BALLON JOURNAL Vol.45

BALLON JOURNAL Vol.45

スクリャービンで官能的な森林浴


今年2022年はスクリャービンの生誕150周年。彼の最もマイナーで難解と言われる最後のソナタ8番は、自然の中に身を投じている気分になる。葉、木々のざわめき、そよぐ風、轟く雷鳴、虫や取りの鳴き声、そう、森の中にいるようである。

スクリャービンというと、神智学にハマった神秘主義者。オカルティストなイメージが強い。悪魔的詩曲、舞い躍る愛撫、交響曲4番法悦の詩、交響曲5番プロメテウス、ソナタ7番白ミサ、ソナタ9番黒ミサなどなど曲名も神秘的なタイトルも多いことからなおさら狂信的なイメージが強い。

実際のところはどうであったか分からないが、神智学徒であったことは事実だ。彼の中期からその教義を解釈した、エクスタシーに向かい、神との合一=魂の救済がモチーフとなる曲が多い。曲全体として次第にクレッシェンドし、フォルテッシモ=クライマックス=エクスタシーとなるのだ。しかし、最晩年2013年夏に完成したソナタ8番は趣がちょっと違う。

演奏はスクリャービンの娘婿であったヴラディーミル・ソフロニツキーが鬼気迫っている。

全体的にスタティックな動きで統一されており、分かりやすくエクスタシーが無い。そこには自然、風、森のざわめきが聞こえる。スクリャービンは最晩年には自然との一体へと向かっていたのだ。スクリャービンは、「8番を瞑想すると、物理世界や力学法則を想起する」。和声について、「あたかも以前から存在し鷹野用に、自然から引き出され・・・」と述べている。このちょっと前に完成された「太陽と昆虫」と呼ばれるソナタ10番「昆虫」にもその萌芽が見られる。10番では「あらゆる草木や小さな動物たちは私たちの霊魂の顕現である」とスクリャービンは説明している。神への合一ではなく、自然との融合が人間の目指す究極であるかのような思想に達していたと推測する。

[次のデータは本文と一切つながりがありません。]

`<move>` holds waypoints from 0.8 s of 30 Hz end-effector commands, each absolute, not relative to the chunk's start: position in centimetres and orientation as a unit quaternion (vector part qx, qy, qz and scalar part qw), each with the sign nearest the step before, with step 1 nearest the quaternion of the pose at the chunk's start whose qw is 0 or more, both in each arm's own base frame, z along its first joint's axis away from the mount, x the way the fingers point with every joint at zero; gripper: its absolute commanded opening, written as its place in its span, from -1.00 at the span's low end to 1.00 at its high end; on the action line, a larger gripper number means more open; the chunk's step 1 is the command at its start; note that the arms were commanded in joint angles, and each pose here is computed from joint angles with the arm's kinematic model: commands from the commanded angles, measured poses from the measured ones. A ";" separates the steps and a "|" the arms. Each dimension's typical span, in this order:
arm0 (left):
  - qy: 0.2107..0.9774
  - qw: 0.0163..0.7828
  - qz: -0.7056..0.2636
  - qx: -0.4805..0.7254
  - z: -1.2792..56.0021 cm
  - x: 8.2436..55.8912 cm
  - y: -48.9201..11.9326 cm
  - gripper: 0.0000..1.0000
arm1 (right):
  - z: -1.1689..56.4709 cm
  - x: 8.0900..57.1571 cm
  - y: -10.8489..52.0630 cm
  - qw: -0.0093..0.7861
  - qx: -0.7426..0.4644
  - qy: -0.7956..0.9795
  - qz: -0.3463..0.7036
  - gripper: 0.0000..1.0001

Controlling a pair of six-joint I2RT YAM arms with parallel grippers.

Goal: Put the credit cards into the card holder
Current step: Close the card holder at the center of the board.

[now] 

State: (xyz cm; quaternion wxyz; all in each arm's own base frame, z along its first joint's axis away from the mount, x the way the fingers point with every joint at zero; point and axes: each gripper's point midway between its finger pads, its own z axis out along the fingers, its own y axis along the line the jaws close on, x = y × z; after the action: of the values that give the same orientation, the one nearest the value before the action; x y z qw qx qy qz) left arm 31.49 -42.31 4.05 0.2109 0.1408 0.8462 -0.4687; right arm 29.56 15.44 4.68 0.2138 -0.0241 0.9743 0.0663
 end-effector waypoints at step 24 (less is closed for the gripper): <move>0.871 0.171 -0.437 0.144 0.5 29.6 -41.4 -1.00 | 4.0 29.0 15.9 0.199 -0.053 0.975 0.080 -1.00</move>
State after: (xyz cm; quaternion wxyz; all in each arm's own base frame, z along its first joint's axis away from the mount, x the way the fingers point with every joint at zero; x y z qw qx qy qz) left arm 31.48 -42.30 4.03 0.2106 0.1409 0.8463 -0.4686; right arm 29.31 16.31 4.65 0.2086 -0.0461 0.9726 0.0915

8番は10番をより押し進めた発展形と言え、まだまだ発展途上のスクリャービンの創造性を感じさせる。全体はスクリャービンが生み出した機能和声「神秘和音」に彩られ、大変官能的だ。爽やかな森というよりも、森の妖精ニンフが踊り狂う恍惚とした場をイメージする。長大な展開部は要素が断片的に現れては消えてゆく。霧の中を明滅するようにモヤモヤと要素が飛び交う。

スクリャービンは音、詩、舞踊、香りなどを総合した舞台作品『神秘劇』を構想していた。晩年の作品はこのための断片だった。そのため後期はどの音楽も香気漂う。5月は新緑。緑に溢れ、清々しく、陽光がや風が気持ち良い季節。しかし、大変爽やかでいまいち官能に欠けると感じる人はスクリャービンのソナタ8番で官能の緑を感じてみてはいかがだろうか。